→ Task directions
Copy each line of the data beneath in which the word "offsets" appears.

→ Recorded information

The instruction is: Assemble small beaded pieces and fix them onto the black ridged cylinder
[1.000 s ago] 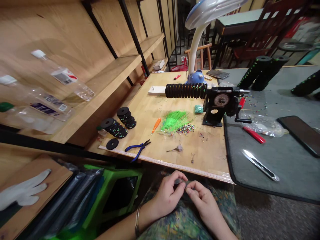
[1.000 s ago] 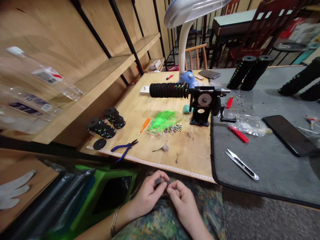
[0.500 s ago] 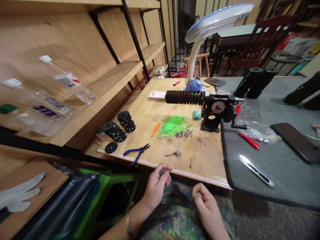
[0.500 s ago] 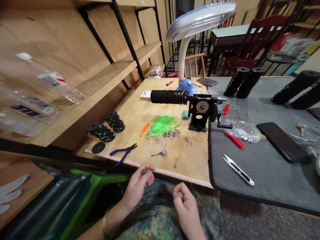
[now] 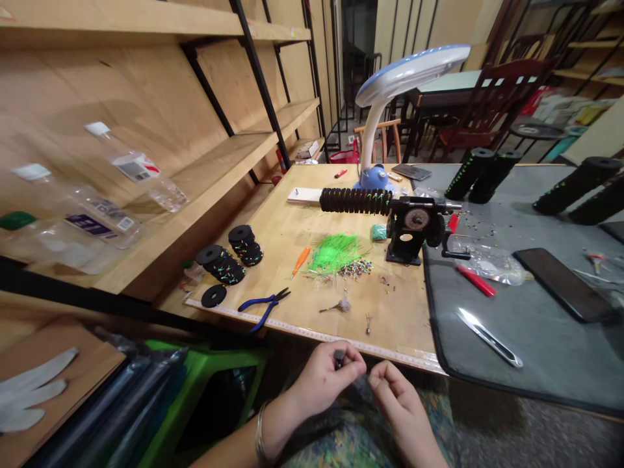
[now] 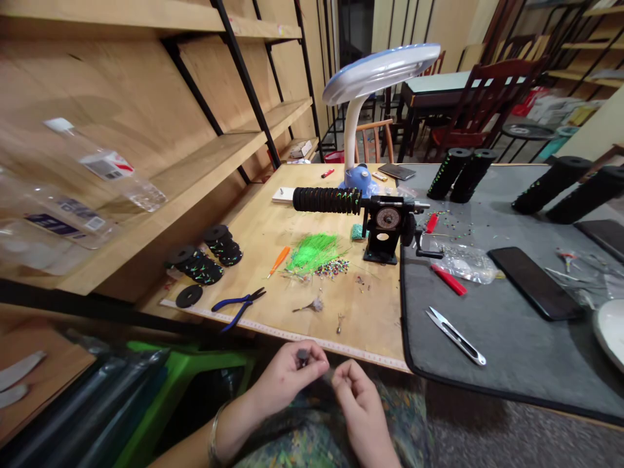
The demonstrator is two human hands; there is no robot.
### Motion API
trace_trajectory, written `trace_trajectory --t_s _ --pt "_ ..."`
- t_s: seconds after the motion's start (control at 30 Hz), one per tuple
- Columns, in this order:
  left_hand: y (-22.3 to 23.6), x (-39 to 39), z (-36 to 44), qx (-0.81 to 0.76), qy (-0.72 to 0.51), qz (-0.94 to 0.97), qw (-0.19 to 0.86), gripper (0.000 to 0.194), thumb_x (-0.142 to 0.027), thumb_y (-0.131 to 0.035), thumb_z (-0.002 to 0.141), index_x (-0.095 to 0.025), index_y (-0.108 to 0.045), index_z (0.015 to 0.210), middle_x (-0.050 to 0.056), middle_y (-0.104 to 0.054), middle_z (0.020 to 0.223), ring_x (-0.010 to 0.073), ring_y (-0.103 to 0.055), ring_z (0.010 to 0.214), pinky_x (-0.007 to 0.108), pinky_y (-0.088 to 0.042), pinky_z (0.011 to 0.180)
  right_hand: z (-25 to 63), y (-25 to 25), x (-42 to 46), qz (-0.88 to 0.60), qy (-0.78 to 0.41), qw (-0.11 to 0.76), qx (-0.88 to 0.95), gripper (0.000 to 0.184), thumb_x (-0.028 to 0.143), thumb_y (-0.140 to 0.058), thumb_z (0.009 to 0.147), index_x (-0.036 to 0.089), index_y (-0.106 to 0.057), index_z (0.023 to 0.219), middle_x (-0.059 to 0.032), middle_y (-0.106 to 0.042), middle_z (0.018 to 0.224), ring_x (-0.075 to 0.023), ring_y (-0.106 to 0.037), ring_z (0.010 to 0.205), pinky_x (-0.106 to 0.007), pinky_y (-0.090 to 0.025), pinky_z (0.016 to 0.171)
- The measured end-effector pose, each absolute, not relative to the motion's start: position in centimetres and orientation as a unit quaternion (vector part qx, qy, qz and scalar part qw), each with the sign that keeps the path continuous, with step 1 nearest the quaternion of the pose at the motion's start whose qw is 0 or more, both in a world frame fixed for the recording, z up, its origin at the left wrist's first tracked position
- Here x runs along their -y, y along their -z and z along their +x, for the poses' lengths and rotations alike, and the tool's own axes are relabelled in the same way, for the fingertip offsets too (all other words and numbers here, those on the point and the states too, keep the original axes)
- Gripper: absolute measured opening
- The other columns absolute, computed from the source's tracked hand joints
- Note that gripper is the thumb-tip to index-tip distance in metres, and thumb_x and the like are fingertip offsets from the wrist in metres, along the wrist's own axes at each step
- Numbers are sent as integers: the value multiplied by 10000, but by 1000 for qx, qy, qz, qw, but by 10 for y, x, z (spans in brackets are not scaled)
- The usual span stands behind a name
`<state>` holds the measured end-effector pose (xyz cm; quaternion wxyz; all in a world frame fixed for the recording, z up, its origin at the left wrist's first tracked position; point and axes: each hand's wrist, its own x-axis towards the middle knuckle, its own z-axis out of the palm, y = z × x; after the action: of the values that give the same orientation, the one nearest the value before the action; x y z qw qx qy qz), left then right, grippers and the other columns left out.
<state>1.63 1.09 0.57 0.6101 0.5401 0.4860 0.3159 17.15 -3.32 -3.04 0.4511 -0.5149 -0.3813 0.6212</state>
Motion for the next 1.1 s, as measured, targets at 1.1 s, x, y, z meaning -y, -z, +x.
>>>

→ Exercise solution
- Here x runs along their -y, y along their -z and z along their +x, for the poses' lengths and rotations alike, and the tool's own axes are relabelled in the same way, for the fingertip offsets too (all other words and numbers here, those on the point and the states too, keep the original axes)
- Note that gripper is the thumb-tip to index-tip distance in metres, and thumb_x and the like are fingertip offsets from the wrist in metres, along the wrist's own axes at each step

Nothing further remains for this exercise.